ACTIVITY: With both ends included, repeat exactly the lines of the entries below from the one containing "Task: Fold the" down to the one containing "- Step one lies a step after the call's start", and no others.

RECORDS PROVIDED:
######
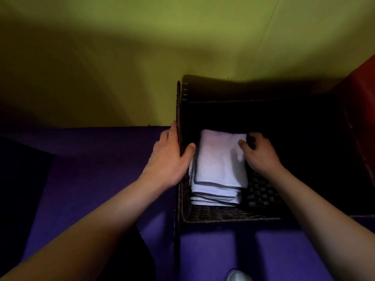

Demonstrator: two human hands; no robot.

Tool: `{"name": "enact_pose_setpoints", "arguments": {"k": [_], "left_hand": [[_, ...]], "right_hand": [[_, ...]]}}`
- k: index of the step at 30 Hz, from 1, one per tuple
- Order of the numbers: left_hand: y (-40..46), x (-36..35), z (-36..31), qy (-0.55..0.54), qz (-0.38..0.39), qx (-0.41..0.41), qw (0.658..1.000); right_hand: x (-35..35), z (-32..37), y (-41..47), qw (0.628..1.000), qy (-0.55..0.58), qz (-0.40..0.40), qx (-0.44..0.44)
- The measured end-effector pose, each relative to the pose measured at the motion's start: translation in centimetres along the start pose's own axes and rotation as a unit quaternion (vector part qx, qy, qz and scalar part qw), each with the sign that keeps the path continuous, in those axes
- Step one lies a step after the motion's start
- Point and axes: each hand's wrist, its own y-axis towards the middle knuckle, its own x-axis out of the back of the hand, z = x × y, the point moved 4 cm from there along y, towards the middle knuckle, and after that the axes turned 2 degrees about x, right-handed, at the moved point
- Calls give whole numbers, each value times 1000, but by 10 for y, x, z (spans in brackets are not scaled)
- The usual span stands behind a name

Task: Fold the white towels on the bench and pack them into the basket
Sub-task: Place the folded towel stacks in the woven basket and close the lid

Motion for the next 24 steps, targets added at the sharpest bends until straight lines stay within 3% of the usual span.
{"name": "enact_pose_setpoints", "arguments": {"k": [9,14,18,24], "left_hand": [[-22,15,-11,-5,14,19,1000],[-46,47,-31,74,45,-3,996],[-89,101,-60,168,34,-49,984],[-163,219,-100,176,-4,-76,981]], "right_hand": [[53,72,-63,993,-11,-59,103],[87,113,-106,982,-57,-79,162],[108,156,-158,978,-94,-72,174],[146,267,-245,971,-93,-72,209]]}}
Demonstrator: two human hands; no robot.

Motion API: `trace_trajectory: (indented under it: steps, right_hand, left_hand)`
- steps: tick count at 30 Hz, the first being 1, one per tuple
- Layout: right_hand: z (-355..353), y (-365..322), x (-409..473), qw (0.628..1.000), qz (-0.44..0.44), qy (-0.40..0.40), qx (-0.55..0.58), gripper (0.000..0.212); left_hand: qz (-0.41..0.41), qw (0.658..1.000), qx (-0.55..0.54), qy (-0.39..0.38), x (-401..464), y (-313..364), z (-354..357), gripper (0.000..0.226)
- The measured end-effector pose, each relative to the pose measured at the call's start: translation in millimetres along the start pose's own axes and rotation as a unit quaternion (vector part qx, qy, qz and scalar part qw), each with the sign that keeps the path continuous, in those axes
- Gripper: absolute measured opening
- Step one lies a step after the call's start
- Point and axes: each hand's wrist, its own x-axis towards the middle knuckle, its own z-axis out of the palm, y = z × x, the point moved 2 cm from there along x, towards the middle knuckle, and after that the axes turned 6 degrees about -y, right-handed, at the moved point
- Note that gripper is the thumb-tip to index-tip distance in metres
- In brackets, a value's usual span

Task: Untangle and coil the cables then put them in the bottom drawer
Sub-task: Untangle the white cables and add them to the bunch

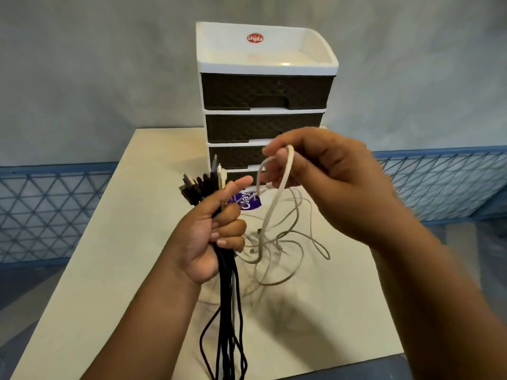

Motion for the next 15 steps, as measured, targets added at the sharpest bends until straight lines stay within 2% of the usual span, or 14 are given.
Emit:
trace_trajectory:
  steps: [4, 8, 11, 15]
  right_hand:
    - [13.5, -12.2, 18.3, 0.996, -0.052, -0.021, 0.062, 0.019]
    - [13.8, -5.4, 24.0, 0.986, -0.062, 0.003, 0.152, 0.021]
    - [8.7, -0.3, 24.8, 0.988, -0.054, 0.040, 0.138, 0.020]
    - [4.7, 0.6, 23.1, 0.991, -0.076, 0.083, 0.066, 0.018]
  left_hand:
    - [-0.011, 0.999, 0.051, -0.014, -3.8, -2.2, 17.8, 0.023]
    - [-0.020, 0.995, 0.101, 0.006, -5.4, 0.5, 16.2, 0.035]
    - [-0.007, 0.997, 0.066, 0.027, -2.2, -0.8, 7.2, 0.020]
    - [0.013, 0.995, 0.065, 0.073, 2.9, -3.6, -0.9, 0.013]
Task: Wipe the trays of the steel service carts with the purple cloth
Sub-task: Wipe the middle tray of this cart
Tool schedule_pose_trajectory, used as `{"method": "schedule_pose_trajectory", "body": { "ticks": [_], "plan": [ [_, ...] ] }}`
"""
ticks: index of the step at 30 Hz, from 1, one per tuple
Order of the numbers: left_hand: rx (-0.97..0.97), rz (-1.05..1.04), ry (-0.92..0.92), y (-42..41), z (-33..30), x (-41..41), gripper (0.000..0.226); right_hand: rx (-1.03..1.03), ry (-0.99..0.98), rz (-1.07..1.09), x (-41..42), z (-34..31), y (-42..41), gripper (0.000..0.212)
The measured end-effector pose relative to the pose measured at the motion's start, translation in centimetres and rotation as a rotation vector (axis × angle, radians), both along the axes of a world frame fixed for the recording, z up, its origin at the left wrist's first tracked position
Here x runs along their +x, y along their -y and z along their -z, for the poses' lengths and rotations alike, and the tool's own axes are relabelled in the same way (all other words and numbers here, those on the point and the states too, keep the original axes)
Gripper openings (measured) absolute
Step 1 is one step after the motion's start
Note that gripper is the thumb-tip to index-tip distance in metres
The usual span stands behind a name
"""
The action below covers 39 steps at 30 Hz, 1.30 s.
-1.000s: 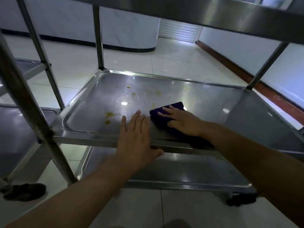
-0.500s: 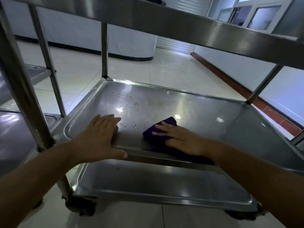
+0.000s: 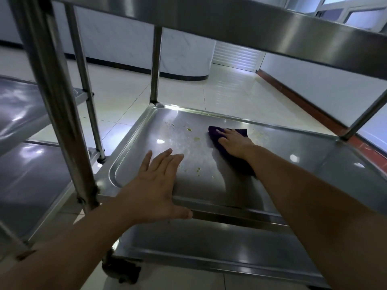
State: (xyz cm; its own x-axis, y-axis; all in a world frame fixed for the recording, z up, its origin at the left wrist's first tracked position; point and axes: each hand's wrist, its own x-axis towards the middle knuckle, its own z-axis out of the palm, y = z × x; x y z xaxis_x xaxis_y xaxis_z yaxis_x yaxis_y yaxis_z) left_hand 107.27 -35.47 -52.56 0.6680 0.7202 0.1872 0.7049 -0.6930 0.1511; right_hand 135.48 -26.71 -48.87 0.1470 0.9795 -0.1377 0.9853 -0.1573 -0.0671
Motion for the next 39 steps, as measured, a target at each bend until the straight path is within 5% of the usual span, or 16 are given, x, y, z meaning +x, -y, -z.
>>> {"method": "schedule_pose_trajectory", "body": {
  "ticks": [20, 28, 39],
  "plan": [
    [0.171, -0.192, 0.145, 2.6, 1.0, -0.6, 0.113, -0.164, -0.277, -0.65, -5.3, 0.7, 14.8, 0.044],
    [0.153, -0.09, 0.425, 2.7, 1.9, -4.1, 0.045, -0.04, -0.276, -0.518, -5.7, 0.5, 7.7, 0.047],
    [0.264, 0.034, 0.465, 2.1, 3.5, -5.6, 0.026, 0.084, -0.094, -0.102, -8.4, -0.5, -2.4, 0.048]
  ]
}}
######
EXPECTED ANSWER:
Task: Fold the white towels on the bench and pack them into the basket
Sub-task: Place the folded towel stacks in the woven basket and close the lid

Motion for the next 24 steps, targets added at the sharpest bends until straight lines stay within 3% of the usual span.
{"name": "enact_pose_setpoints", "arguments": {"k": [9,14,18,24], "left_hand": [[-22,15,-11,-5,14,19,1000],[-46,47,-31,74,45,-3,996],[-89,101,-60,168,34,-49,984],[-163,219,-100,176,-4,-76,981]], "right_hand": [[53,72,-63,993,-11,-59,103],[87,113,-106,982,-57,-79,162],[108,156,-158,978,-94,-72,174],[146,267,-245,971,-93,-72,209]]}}
Demonstrator: two human hands; no robot.

Motion API: `trace_trajectory: (indented under it: steps, right_hand, left_hand)`
- steps: tick count at 30 Hz, the first being 1, one per tuple
- Layout: right_hand: z (-355..353), y (-365..322), x (-409..473), qw (0.628..1.000), qz (-0.44..0.44), qy (-0.40..0.40), qx (-0.55..0.58), gripper (0.000..0.212); left_hand: qz (-0.41..0.41), qw (0.658..1.000), qx (-0.55..0.54), qy (-0.39..0.38), x (-401..464), y (-313..364), z (-354..357), gripper (0.000..0.226)
- The measured end-effector pose, each relative to the pose measured at the call's start: translation in millimetres along the start pose's own axes and rotation as a unit quaternion (vector part qx, qy, qz and scalar part qw), each with the sign that keeps the path continuous, in those axes
- Gripper: absolute measured opening
- Step one lies a step after the call's start

This answer is complete as it stands.